# Feature selection on a Bayesian hierarchical generalized linear model

I am looking to estimate a hierarchical GLM but with feature selection to determine which covariates are relevant at the population level to include.

Suppose I have $G$ groups with $N$ observations and $K$ possible covariates
That is, I have design matrix of covariates $\boldsymbol{x}_{(N\cdot G) \times K}$, outcomes $\boldsymbol{y}_{(N\cdot G) \times 1}$. Coefficients on these covariates are $\beta_{K \times 1}$.

Suppose $Y$~$Bernoulli(p(x,\beta))$

The below is a standard hierarchical bayesian GLM with logit sampling model and normally distributed group coefficients.

$${\cal L}\left(\boldsymbol{y}|\boldsymbol{x},\beta_{1},…\beta_{G}\right)\propto\prod_{g=1}^{G}\prod_{t=1}^{N}\left(\Pr\{j=1|p_{t},\beta^{g}\}\right)^{y_{g,t}}\left(1-\Pr\{j=1|p_{t},\beta^{g}\}\right)^{1-y_{g,t}}$$

$$\beta_{1},…\beta_{G}|\mu,\Sigma\sim^{iid}{\cal N}_{d}\left(\mu,\Sigma\right)$$

$$\mu|\Sigma\sim{\cal N}\left(\mu_{0},a^{-1}\Sigma\right)$$
$$\Sigma\sim{\cal IW}\left(v_{0},V_{0}^{-1}\right)$$

I want to modify this model (or find a paper that does, or work that discusses it) in such a way that there is some sharp feature selection (as in LASSO) on the dimensionality of $\beta$.

(1) The simplest most direct way would be to regularize this at the population level so that we essentially restrict the dimensionality of $\mu$ and all $\beta$ have the same dimension.

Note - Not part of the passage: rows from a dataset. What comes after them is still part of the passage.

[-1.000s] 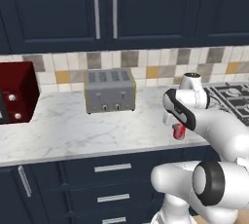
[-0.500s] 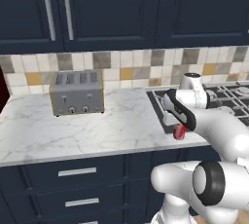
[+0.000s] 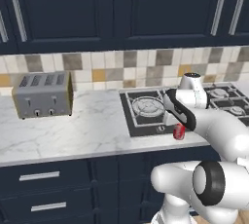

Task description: Four empty soda cans are scattered around the kitchen. Gather all the cans and cluster them next to the stove for recycling.

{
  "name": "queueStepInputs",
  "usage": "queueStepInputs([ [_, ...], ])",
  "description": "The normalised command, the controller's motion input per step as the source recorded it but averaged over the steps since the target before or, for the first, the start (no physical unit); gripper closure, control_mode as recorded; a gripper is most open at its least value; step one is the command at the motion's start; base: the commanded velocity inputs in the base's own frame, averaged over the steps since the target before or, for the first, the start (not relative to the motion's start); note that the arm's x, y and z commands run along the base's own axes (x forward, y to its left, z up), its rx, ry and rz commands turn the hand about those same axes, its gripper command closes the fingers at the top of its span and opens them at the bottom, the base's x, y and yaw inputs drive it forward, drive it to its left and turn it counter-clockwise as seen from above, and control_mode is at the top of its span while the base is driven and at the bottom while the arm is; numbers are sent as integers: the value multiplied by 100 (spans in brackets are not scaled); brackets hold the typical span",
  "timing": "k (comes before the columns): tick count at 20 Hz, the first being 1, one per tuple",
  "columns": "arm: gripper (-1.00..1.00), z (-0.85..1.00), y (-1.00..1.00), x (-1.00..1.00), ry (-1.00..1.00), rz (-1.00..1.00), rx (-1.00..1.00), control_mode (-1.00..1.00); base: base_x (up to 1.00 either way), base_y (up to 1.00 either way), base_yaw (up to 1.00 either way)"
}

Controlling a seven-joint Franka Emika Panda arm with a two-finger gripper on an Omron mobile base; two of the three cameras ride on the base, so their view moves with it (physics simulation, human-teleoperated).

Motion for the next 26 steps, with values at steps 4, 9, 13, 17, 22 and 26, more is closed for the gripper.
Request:
queueStepInputs([
  [4, 100, 0, 0, 0, 0, 0, 0, 100, 0, -67, 0],
  [9, 100, 0, 0, 0, 0, 0, 0, 100, 0, -67, 0],
  [13, 100, 0, 0, 0, 0, 0, 0, 100, 0, -66, 0],
  [17, 100, 0, 0, 0, 0, 0, 0, 100, 2, -66, 0],
  [22, 100, 0, 0, 0, 0, 0, 0, 100, 6, -65, 0],
  [26, 100, 0, 0, 0, 0, 0, 0, 100, 6, -64, 0],
])
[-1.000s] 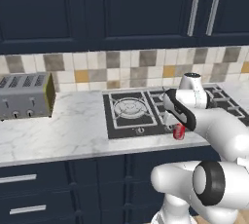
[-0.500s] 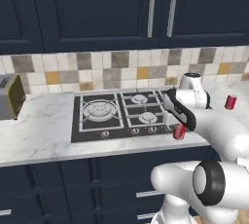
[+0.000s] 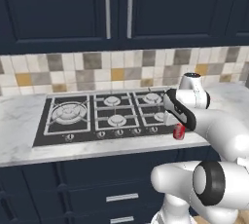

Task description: Four empty soda cans are scattered around the kitchen. Gather all the cans and cluster them next to the stove for recycling.

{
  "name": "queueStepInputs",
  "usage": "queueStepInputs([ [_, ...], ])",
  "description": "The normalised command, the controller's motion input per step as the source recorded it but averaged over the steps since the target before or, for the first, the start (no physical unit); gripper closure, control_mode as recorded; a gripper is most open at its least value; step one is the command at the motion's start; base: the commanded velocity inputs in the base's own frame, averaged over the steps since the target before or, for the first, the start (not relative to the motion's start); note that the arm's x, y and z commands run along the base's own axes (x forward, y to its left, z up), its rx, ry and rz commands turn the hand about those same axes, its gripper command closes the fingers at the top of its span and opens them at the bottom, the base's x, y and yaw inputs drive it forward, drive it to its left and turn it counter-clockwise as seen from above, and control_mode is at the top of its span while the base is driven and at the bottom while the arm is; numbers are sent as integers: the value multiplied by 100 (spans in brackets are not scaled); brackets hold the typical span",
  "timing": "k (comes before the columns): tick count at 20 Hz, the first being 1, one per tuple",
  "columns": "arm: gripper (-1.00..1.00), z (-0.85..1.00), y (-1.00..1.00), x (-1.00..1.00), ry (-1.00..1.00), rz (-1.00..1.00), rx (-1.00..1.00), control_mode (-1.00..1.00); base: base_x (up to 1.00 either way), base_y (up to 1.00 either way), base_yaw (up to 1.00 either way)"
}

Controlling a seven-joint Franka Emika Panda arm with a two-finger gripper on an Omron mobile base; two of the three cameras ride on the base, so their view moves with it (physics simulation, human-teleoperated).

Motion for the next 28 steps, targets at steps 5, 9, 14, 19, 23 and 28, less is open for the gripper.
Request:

(2) The more nuanced model would have shrinkage at the group level, where dimension of $\beta$ depends on the hierarhical unit.

I am interested in solving 1 and 2, but much more important is 1.

The way I’d tackle (1) would be involve a spike and slab model something like:

$\beta_{g,k} = z_{k}m_{g,k}$

$z_k \sim Bern(p)$

$m_{g,k} \sim N(\mu, \Sigma)$

$\mu, \Sigma \sim NIW_{v_0}(\mu_0, V_0^{-1})$

This:

• Retains the flexibility on the $\beta$’s from the NIW prior on $\mu, \Sigma$.
• Models selection of variables for all groups at once.
• Easily extensible by adding a sub-index for group to $z_{g,k}$ and having a common beta prior for each location $k$.

Of course, I think this is the kind of problem where there are a number of valid approaches.